→ **Work order**:
Could you write out exactly the lines from the one that contains "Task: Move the" through the last line of the listing below, both included and nothing more?

[Dataset excerpt Boundary: Start]

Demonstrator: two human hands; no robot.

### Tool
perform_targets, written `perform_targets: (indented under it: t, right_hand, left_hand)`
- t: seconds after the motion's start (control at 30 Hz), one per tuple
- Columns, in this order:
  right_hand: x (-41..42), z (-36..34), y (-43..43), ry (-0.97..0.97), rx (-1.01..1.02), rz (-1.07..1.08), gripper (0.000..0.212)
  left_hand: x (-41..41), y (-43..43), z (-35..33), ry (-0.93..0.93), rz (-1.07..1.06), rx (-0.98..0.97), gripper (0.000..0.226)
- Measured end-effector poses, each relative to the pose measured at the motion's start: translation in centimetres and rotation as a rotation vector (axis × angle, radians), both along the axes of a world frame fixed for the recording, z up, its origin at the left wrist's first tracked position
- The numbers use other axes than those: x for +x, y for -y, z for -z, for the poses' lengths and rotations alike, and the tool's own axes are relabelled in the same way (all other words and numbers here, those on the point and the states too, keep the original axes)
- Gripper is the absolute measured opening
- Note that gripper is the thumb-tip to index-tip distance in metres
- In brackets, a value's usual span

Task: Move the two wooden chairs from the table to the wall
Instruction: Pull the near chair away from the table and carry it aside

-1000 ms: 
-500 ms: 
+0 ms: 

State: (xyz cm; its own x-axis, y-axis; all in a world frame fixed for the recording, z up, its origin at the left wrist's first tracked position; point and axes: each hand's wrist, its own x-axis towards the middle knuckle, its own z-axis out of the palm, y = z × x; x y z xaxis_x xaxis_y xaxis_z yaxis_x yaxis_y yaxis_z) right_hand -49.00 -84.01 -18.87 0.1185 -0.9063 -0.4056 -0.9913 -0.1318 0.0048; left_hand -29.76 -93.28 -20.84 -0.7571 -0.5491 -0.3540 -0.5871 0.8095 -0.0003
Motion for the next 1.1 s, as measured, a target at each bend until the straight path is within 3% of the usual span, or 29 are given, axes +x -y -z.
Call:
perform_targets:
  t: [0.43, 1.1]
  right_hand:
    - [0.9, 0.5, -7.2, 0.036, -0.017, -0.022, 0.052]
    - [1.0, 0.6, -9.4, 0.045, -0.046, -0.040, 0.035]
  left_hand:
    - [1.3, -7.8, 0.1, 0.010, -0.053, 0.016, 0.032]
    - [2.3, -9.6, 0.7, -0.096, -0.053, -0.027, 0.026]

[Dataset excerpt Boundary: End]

→ **Task answer**:
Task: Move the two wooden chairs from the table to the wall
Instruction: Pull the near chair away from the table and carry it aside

-1000 ms: 
-500 ms: 
+0 ms: 

State: (xyz cm; its own x-axis, y-axis; all in a world frame fixed for the recording, z up, its origin at the left wrist's first tracked position; point and axes: each hand's wrist, its own x-axis towards the middle knuckle, its own z-axis out of the palm, y = z × x; x y z xaxis_x xaxis_y xaxis_z yaxis_x yaxis_y yaxis_z) right_hand -49.00 -84.01 -18.87 0.1185 -0.9063 -0.4056 -0.9913 -0.1318 0.0048; left_hand -29.76 -93.28 -20.84 -0.7571 -0.5491 -0.3540 -0.5871 0.8095 -0.0003
Motion for the next 1.1 s, as measured, a target at each bend until the straight path is within 3% of the usual span, or 29 are given, axes +x -y -z.
Call:
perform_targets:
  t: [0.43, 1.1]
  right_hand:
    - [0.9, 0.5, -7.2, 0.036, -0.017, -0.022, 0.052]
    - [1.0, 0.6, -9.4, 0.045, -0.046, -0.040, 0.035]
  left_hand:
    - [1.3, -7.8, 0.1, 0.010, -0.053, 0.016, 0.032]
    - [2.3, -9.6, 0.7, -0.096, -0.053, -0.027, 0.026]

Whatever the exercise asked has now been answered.